On appeal, Ford asserts there was insufficient evidence to establish that he committed a burglary. We disagree. “ ‘A person commits the offense of burglary when, without authority and with the intent to commit a felony or theft therein, he enters or remains within the dwelling house of another․’ OCGA § 16-7-1(a). To complete the crime of burglary, it is not necessary that a defendant actually commit a completed theft; it is sufficient if he enters without authority and with the intent to commit a theft or felony. [Cits.]” Igle v. State, 223 Ga.App. 498, 500(3), 478 S.E.2d 622 (1996). “ ‘The matter of whether [Ford] intended to commit a felony [or theft] when he ․ entered [John's] house was for determination by the jury under the facts and circumstance[s] proved. [Cit.]’ ” Id. Similarly, the issue of whether the witnesses properly identified Ford as the person who committed the offense was for the jury to decide. See Brewer v. State, 219 Ga.App. 16, 17(1), 463 S.E.2d 906 (1995). Finally, although Ford contends that there was no evidence that he actually entered John's apartment, the jury was authorized to find that such entry occurred when Ford broke down the front door of the apartment. See Hayes v. State, 193 Ga.App. 33(1), 387 S.E.2d 139 (1989). Accordingly, viewing the evidence in a light most favorable to the jury's verdict, we are satisfied that any rational trier of fact could have found Ford guilty beyond a reasonable doubt of burglary. See id.

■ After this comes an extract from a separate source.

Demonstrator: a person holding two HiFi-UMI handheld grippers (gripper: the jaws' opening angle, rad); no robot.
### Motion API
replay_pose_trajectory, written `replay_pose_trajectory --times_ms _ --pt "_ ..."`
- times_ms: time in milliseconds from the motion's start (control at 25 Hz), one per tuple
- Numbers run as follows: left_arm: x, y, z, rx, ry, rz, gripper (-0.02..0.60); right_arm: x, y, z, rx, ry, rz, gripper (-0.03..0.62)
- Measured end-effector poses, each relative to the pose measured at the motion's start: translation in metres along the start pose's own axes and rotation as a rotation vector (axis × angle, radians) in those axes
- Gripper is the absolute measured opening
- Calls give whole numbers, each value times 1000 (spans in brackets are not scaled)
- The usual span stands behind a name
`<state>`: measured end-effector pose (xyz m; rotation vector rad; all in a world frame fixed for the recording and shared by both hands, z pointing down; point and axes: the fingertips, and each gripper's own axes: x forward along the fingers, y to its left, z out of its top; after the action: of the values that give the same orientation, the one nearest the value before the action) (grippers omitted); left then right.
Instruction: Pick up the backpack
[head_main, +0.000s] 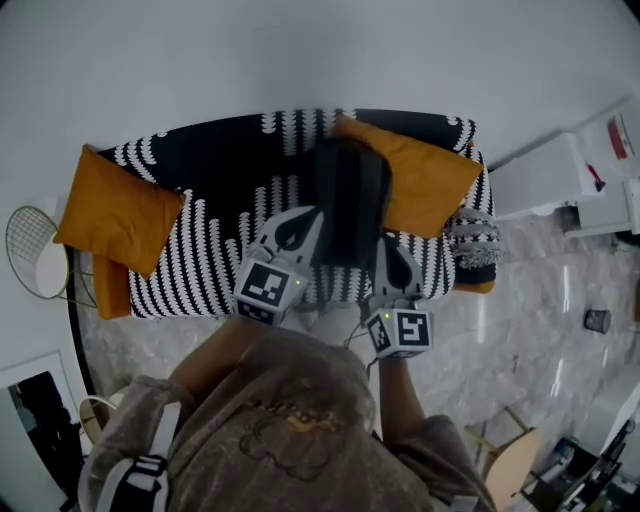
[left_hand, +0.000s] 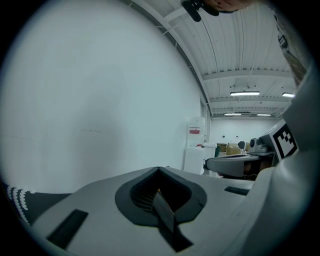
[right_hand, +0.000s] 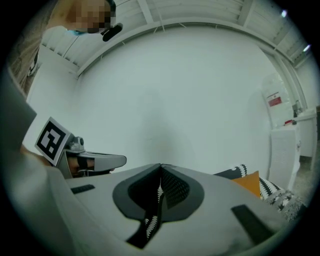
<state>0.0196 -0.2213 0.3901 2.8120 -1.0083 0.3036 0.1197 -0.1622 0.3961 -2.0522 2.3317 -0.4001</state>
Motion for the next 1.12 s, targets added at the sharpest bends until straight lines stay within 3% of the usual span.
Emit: replay_pose_trajectory --times_ms 280,320,360,440,480,520,720,1120 --pt "50 30 -14 -26 31 43 3 55 -32 0 -5 2 24 6" --pt "57 33 -17 -40 43 41 25 62 -37 -3 0 9 27 6" --pt "64 34 -22 -56 55 38 99 68 -42 -6 6 20 33 17" --pt "77 38 -32 -85 81 40 218 84 -51 -20 31 63 54 151" --pt "83 41 -39 -96 96 47 252 91 -57 -30 43 90 62 254" --pt "89 43 -47 -105 112 57 282 98 -63 -40 48 114 63 316" --pt "121 60 -100 -144 186 108 370 129 -97 -95 71 200 45 352" --pt "179 86 -235 -200 319 175 376 177 -144 -227 96 358 65 365"
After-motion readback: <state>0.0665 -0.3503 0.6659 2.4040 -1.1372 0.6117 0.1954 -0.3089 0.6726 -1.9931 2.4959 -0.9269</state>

2. Ford, who is represented by new counsel on appeal, also asserts that the trial court erred in denying his motion for new trial because he was denied effective assistance of trial counsel. Specifically, Ford contends that trial counsel was ineffective because he failed to tell him that if convicted, he faced a possible recidivist sentence of 20 years without parole. According to Ford, if trial counsel had informed him of the lengthy sentence, he would have accepted the State's plea offer.
“ ‘A trial court's finding that a defendant has not been denied effective assistance of trial counsel will be affirmed unless clearly erroneous. Here, [Ford] must overcome the strong presumption that defense counsel's conduct falls within the broad range of reasonable professional conduct. To establish ineffective assistance of counsel, a defendant must show that his counsel's performance was deficient and that the deficient performance prejudiced his defense.’ ” Randolph v. State, 225 Ga.App. 324, 484 S.E.2d 1 (1997).
At the motion for new trial hearing, trial counsel testified that “on several occasions” he informed Ford that if convicted, he would have to serve a full 20-year sentence without the possibility of parole. Trial counsel also stated that Ford indicated that he understood the recidivist sentencing but “he kept maintaining his innocence and that he would not plead.”
Although Ford denied that trial counsel informed him of the sentence, “[d]etermining the credibility of these witnesses was a matter for the trial court's discretion. [Cit.]” Randolph, supra at 324, 484 S.E.2d 1. “Under these circumstances, the trial court did not err in finding [trial counsel] provided reasonably effective assistance. [Cits.]” Id. at 325, 484 S.E.2d 1.
POPE, P.J., and BEASLEY, J., concur.